Latte Rebellion review

The Latte Rebellion
by Sarah Jamila Stevenson
Flux
January 2011

After an offhand racist remark from one of her classmates, high-school senior Asha Jamison decides to start a school club for mixed race students. She is part Indian, part Mexican and part Irish and tired of feeling pulled in multiple directions.

I was surprised when school administrators blocked her efforts to create a multi-cultural club at school. They already sponsor an Asian-American club, and several other clubs to support specific ethnic groups. I was mystified that they'd choose not to support her club.

Asha initially starts the underground Latte Rebellion on a lark, just to have yet another thing to add to her already impressive college applications. She and her friends figure they'll sell a few t-shirts, use the money for a vacation and that's about it, really. She soon finds herself spending more and more time on her personal project, however, organizing rallies, giving speeches (while in disguise), and watching in astonishment as her efforts blossom on-line into a national movement. She channels all of her stress about the highly competitive college applications she has coming up into the Latte Rebellion, forsaking her demanding homework schedule and endangering her GPA. Most tellingly, she forgets to dot the i's and cross the t's on her college applications. She fails to apply to a safety school. What I found most fascinating was that after all the hard work she's put into it, ostensibly to impress college officials, she doesn't even mention the Latte Rebellion on her applications


When her college letters come back with rejection after rejection, and she's wait-listed at one college, she's in a near-panic, having no idea how to admit her failure to her parents. In desperation, she asks a friend's advice -- he explains that she can write a letter of appeal, or possibly go to junior college, get her grades back on track and try again. So, after writing a letter to the college explaining her involvement with the now-famous Latte Rebellion, some travel, and an internship, she's able to start college a semester late and get back into the groove of things. This for me, was probably the most powerful message of the book. Not getting into your top-choice college isn't the end of the world. Life will go on. You can do other things.

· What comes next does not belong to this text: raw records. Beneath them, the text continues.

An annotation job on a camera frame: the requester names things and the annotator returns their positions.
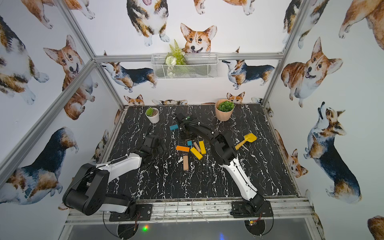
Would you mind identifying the natural wood block centre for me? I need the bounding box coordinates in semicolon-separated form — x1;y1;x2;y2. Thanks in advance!
193;142;201;153

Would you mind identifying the natural wood block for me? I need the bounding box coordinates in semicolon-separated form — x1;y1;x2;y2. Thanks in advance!
183;155;189;171
193;142;201;153

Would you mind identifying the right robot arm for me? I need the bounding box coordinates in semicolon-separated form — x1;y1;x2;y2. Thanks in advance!
175;113;265;211

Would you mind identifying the yellow block right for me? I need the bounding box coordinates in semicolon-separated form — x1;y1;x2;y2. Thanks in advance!
199;141;207;155

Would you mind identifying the orange block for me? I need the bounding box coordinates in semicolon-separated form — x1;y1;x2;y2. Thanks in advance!
176;146;190;153

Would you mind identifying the green succulent plant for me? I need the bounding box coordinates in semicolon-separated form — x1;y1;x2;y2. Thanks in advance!
217;101;235;113

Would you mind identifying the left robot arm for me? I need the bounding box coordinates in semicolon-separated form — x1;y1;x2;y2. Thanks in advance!
63;135;167;219

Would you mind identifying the yellow toy shovel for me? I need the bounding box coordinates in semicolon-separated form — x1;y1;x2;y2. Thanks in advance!
235;133;258;150

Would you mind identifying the teal short block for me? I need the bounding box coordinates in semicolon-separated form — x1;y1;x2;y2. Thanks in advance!
170;125;179;131

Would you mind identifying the fern and white flower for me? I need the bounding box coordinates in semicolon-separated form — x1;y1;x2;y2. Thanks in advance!
165;40;187;72

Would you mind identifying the yellow block left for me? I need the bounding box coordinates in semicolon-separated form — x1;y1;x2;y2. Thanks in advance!
190;148;203;160

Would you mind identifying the white wire basket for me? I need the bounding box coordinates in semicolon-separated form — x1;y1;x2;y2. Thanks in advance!
151;53;219;80

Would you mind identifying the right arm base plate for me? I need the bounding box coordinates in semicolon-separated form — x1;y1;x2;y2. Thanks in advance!
230;201;274;219

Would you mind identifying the small white plant pot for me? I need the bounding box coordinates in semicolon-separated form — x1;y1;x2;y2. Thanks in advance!
147;107;160;124

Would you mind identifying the small green plant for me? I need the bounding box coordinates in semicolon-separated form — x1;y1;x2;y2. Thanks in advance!
146;108;156;117

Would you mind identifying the beige plant pot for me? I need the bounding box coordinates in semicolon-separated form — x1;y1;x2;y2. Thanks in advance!
215;99;234;122

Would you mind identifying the yellow block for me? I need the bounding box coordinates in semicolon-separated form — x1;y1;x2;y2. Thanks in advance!
190;148;203;160
199;141;207;155

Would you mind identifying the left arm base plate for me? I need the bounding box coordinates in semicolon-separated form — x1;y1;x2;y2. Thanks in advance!
109;204;153;222

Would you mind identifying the aluminium frame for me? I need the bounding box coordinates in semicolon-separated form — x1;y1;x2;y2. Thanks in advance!
0;0;328;240

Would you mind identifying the natural wood block front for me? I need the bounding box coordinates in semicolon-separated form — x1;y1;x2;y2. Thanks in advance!
183;155;189;171

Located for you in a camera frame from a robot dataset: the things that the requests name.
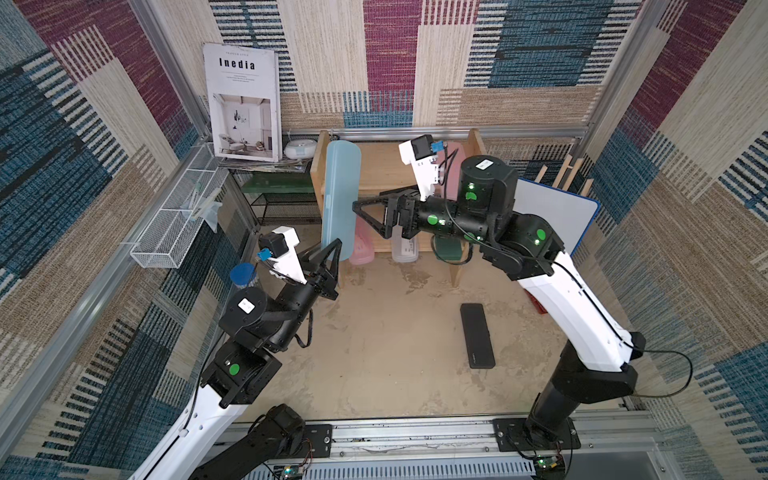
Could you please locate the light blue pencil case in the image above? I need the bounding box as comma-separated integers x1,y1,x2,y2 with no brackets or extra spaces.
321,140,362,261

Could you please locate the clear white pencil case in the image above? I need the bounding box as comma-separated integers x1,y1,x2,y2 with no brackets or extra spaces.
391,225,419,263

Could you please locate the pink pencil case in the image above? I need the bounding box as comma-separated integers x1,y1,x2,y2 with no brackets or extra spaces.
349,217,375,266
436,141,467,200

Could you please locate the dark green pencil case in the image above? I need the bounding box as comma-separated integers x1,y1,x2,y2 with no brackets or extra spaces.
431,235,464,263

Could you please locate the black pencil case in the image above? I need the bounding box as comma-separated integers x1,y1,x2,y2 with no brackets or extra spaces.
460,303,496,369

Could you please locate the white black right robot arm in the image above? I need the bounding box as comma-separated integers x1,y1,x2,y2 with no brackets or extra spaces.
353,155,646,448

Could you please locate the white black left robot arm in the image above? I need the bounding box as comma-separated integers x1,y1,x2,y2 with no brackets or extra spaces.
132,229,343,479

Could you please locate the wooden two-tier shelf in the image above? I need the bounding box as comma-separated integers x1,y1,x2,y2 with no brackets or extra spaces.
310,129,487,287

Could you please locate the pencil jar with blue lid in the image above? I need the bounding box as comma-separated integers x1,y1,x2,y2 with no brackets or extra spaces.
229,262,258,289

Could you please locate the white round device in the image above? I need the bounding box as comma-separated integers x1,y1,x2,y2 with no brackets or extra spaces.
284,139,317,160

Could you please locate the green folder on rack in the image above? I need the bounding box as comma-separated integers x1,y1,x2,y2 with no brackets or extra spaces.
241,172,314,195

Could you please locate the Inedia magazine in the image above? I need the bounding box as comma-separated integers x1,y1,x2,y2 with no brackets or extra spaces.
203,43,282,163

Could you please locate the small whiteboard on easel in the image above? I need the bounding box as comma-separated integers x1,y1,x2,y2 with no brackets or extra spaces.
514,178,601,254

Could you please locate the red wallet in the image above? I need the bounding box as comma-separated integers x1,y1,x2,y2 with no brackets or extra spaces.
527,292,547,315

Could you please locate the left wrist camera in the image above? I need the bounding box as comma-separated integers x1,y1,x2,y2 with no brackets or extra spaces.
257,226,306,285

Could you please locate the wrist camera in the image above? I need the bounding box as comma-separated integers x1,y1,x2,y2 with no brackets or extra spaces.
398,134,445,201
257,226,306,285

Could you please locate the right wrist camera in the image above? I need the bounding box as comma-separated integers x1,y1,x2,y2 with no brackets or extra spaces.
398,134,445,201

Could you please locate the black mesh wire rack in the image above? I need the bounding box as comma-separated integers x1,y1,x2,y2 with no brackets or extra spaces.
228,163,321,225

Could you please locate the white wire basket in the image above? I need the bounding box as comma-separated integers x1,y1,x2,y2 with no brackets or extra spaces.
130,142,228,269

Asha tries to be a rabble rouser, but in the end, she's no Frankie Landau-Banks. She pulls together some t-shirt sales, and a few rallies, but nothing as creative or daring as I thought she would. Still, I hope that all teens, whether they come from a single heritage, or contain a mixture that would confound any Census worker, will pick up and enjoy this book about a girl trying to find her place in the world. Check out the accompanying website: http://www.latte-rebellion.com/, where you can buy the t-shirt for real.


I borrowed this book from the library.
I read this book for the 2011 Debut Author Challenge.

2 comments:

  1. very interesting book. I looks like it sends a very powerful message.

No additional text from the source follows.